§ Problem requirements
Leave the pictures out and print every record below exactly as it stands.

§ Data for analysis
Content starts

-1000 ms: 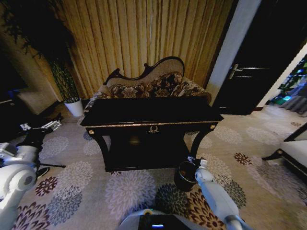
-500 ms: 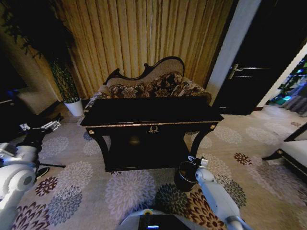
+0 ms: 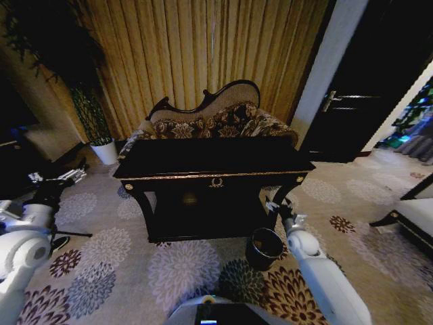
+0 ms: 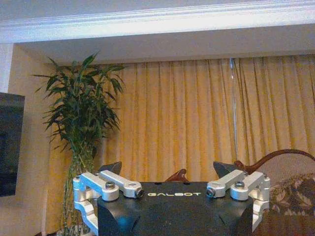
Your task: Move to the front of the table and place the trash on the table into the trash bin.
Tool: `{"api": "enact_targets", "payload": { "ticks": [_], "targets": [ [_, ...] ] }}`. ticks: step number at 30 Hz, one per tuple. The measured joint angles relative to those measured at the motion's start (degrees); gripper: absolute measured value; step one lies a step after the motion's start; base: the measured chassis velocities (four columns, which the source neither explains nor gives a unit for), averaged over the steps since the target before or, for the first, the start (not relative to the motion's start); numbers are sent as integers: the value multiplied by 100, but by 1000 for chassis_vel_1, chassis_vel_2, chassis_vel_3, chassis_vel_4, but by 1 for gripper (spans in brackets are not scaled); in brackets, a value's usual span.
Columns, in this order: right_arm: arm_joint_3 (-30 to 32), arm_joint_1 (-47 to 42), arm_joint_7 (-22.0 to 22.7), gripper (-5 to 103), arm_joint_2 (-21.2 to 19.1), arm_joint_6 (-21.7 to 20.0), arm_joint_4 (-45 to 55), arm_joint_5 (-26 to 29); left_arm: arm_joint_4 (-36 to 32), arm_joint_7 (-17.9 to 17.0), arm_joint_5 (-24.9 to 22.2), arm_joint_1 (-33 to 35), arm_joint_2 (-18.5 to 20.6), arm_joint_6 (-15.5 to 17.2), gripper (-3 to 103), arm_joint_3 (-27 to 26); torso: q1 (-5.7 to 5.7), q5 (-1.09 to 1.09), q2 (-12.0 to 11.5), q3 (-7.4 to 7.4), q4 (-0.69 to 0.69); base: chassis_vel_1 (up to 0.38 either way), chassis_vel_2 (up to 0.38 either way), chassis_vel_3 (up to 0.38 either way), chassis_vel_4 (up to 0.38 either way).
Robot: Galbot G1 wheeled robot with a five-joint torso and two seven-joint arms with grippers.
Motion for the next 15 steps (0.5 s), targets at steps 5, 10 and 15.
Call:
{"api": "enact_targets", "payload": {
  "ticks": [5, 10, 15],
  "targets": [
    [-98, 21, 310, 100, -235, -469, 997, 520, -25, -3, -11, -43, -12, 7, 100, 25, 0, 0, 0, 0, 0, 0, 0, 0, 0],
    [-91, 83, 492, 100, -392, -763, 1647, 833, -80, -3, -41, -56, -70, 19, 100, 27, 0, -1, 0, 0, 0, 0, 0, 0, 0],
    [-10, 57, 528, 100, -493, -852, 2000, 845, -136, -2, -136, -26, -97, 141, 100, -7, 0, 0, 0, 0, 0, 0, 0, 0, 0]
  ]
}}
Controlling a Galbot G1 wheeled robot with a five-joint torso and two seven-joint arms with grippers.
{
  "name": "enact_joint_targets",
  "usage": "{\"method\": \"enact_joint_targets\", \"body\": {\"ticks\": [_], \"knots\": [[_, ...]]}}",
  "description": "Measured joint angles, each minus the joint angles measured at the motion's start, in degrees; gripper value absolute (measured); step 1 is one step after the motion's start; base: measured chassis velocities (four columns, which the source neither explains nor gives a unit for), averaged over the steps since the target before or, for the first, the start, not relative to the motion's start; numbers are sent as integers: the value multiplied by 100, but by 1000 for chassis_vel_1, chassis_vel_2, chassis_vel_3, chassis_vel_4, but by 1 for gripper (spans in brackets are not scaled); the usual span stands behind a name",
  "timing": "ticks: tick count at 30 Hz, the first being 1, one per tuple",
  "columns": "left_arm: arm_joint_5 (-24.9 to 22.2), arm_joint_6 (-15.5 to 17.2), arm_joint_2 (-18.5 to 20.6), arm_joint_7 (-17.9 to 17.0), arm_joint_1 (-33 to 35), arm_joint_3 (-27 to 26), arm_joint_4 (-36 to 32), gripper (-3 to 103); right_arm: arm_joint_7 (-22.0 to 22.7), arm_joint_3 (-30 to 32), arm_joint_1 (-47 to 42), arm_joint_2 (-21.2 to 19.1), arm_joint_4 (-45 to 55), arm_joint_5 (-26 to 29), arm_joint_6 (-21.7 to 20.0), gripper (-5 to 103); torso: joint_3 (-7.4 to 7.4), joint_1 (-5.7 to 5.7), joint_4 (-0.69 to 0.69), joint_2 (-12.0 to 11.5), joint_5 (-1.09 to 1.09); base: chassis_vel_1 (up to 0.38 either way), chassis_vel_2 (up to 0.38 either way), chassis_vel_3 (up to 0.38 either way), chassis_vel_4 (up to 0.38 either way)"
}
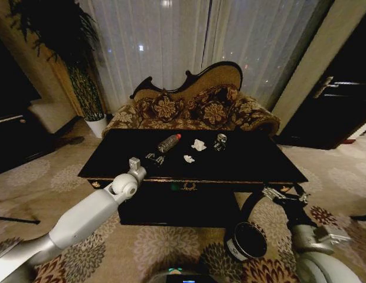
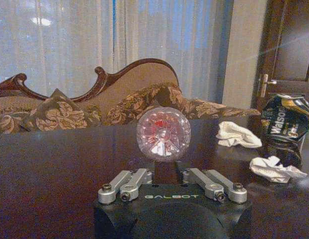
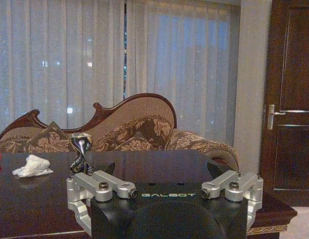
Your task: Move to the front of the table and place the trash on the table into the trash bin.
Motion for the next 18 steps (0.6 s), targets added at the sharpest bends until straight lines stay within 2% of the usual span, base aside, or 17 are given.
{"method": "enact_joint_targets", "body": {"ticks": [1, 2, 4, 5, 8, 10, 12, 16, 17, 18], "knots": [[5, 0, 26, 0, 27, -17, -25, 19, 0, -2, 0, 0, 1, 0, 0, 100, 0, 0, 0, 0, 0, 0, 0, 0, 0], [5, 0, 26, 0, 27, -17, -25, 19, 0, -2, 0, 0, 1, 0, 0, 100, 0, 0, 0, 0, 0, 0, 0, 0, 0], [46, -1, 108, -3, 122, -73, -112, 8, 0, -6, -6, -5, 13, 3, 0, 100, 0, 0, 0, 0, 0, 0, 0, 0, 0], [65, -1, 135, -9, 164, -96, -150, 8, 0, -6, -6, -12, 23, 6, 0, 100, 0, 0, 0, 0, -1, 0, 0, 0, 0], [100, 0, 193, -17, 250, -132, -241, -1, 0, -7, -1, -27, 48, 14, 0, 100, 0, 0, 0, 0, -1, 0, 0, 0, 0], [133, 9, 239, -17, 310, -148, -327, 10, 0, -7, 1, -34, 67, 18, -2, 100, 0, 0, 0, 0, 0, 0, 0, 0, 0], [145, 11, 253, -17, 328, -151, -350, 10, 0, -7, 0, -34, 70, 18, -2, 100, 0, 0, 0, 0, -1, 0, 0, 0, 0], [252, 36, 310, -25, 447, -219, -560, 31, -6, -8, -23, -14, 107, 17, -4, 100, 0, 0, 0, 0, -1, 0, 0, 0, 0], [252, 36, 310, -25, 447, -219, -560, 31, -6, -8, -23, -14, 107, 17, -4, 100, 0, 0, 0, 0, -1, 0, 0, 0, 0], [287, 39, 327, -28, 459, -223, -619, 36, -7, -14, -23, -11, 108, 16, -4, 100, 0, 0, 0, 0, -1, 0, 0, 0, 0]]}}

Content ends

§ Exercise answer
-1000 ms: 
-500 ms: 
+0 ms: 
+0 ms: 
Your task: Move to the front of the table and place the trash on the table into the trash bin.
Tool: `{"api": "enact_targets", "payload": { "ticks": [_], "targets": [ [_, ...] ] }}`. ticks: step number at 30 Hz, one per tuple. The measured joint angles relative to those measured at the motion's start (degrees); gripper: absolute measured value; step one lies a step after the motion's start; base: the measured chassis velocities (four columns, which the source neither explains nor gives a unit for), averaged over the steps since the target before or, for the first, the start (not relative to the motion's start); numbers are sent as integers: the value multiplied by 100, but by 1000 for chassis_vel_1, chassis_vel_2, chassis_vel_3, chassis_vel_4, but by 1 for gripper (spans in brackets are not scaled); in brackets, a value's usual span.
Columns, in this order: right_arm: arm_joint_3 (-30 to 32), arm_joint_1 (-47 to 42), arm_joint_7 (-22.0 to 22.7), gripper (-5 to 103), arm_joint_2 (-21.2 to 19.1), arm_joint_6 (-21.7 to 20.0), arm_joint_4 (-45 to 55), arm_joint_5 (-26 to 29); left_arm: arm_joint_4 (-36 to 32), arm_joint_7 (-17.9 to 17.0), arm_joint_5 (-24.9 to 22.2), arm_joint_1 (-33 to 35), arm_joint_2 (-18.5 to 20.6), arm_joint_6 (-15.5 to 17.2), gripper (-3 to 103), arm_joint_3 (-27 to 26); torso: q1 (-5.7 to 5.7), q5 (-1.09 to 1.09), q2 (-12.0 to 11.5), q3 (-7.4 to 7.4), q4 (-0.69 to 0.69); base: chassis_vel_1 (up to 0.38 either way), chassis_vel_2 (up to 0.38 either way), chassis_vel_3 (up to 0.38 either way), chassis_vel_4 (up to 0.38 either way).
Robot: Galbot G1 wheeled robot with a five-joint torso and two seven-joint arms with grippers.
Motion for the next 15 steps (0.5 s), targets at steps 5, 10 and 15.
Call:
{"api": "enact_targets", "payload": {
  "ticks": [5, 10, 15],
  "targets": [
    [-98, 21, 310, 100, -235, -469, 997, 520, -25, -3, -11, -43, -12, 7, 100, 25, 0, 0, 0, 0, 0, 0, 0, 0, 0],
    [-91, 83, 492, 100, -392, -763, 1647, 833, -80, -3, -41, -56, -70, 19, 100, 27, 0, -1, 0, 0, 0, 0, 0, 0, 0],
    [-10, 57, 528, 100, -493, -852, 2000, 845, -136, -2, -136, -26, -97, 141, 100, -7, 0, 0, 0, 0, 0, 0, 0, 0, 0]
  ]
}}
Controlling a Galbot G1 wheeled robot with a five-joint torso and two seven-joint arms with grippers.
{
  "name": "enact_joint_targets",
  "usage": "{\"method\": \"enact_joint_targets\", \"body\": {\"ticks\": [_], \"knots\": [[_, ...]]}}",
  "description": "Measured joint angles, each minus the joint angles measured at the motion's start, in degrees; gripper value absolute (measured); step 1 is one step after the motion's start; base: measured chassis velocities (four columns, which the source neither explains nor gives a unit for), averaged over the steps since the target before or, for the first, the start, not relative to the motion's start; numbers are sent as integers: the value multiplied by 100, but by 1000 for chassis_vel_1, chassis_vel_2, chassis_vel_3, chassis_vel_4, but by 1 for gripper (spans in brackets are not scaled); the usual span stands behind a name",
  "timing": "ticks: tick count at 30 Hz, the first being 1, one per tuple",
  "columns": "left_arm: arm_joint_5 (-24.9 to 22.2), arm_joint_6 (-15.5 to 17.2), arm_joint_2 (-18.5 to 20.6), arm_joint_7 (-17.9 to 17.0), arm_joint_1 (-33 to 35), arm_joint_3 (-27 to 26), arm_joint_4 (-36 to 32), gripper (-3 to 103); right_arm: arm_joint_7 (-22.0 to 22.7), arm_joint_3 (-30 to 32), arm_joint_1 (-47 to 42), arm_joint_2 (-21.2 to 19.1), arm_joint_4 (-45 to 55), arm_joint_5 (-26 to 29), arm_joint_6 (-21.7 to 20.0), gripper (-5 to 103); torso: joint_3 (-7.4 to 7.4), joint_1 (-5.7 to 5.7), joint_4 (-0.69 to 0.69), joint_2 (-12.0 to 11.5), joint_5 (-1.09 to 1.09); base: chassis_vel_1 (up to 0.38 either way), chassis_vel_2 (up to 0.38 either way), chassis_vel_3 (up to 0.38 either way), chassis_vel_4 (up to 0.38 either way)"
}
Your task: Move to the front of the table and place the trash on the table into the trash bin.
Motion for the next 18 steps (0.6 s), targets added at the sharpest bends until straight lines stay within 2% of the usual span, base aside, or 17 are given.
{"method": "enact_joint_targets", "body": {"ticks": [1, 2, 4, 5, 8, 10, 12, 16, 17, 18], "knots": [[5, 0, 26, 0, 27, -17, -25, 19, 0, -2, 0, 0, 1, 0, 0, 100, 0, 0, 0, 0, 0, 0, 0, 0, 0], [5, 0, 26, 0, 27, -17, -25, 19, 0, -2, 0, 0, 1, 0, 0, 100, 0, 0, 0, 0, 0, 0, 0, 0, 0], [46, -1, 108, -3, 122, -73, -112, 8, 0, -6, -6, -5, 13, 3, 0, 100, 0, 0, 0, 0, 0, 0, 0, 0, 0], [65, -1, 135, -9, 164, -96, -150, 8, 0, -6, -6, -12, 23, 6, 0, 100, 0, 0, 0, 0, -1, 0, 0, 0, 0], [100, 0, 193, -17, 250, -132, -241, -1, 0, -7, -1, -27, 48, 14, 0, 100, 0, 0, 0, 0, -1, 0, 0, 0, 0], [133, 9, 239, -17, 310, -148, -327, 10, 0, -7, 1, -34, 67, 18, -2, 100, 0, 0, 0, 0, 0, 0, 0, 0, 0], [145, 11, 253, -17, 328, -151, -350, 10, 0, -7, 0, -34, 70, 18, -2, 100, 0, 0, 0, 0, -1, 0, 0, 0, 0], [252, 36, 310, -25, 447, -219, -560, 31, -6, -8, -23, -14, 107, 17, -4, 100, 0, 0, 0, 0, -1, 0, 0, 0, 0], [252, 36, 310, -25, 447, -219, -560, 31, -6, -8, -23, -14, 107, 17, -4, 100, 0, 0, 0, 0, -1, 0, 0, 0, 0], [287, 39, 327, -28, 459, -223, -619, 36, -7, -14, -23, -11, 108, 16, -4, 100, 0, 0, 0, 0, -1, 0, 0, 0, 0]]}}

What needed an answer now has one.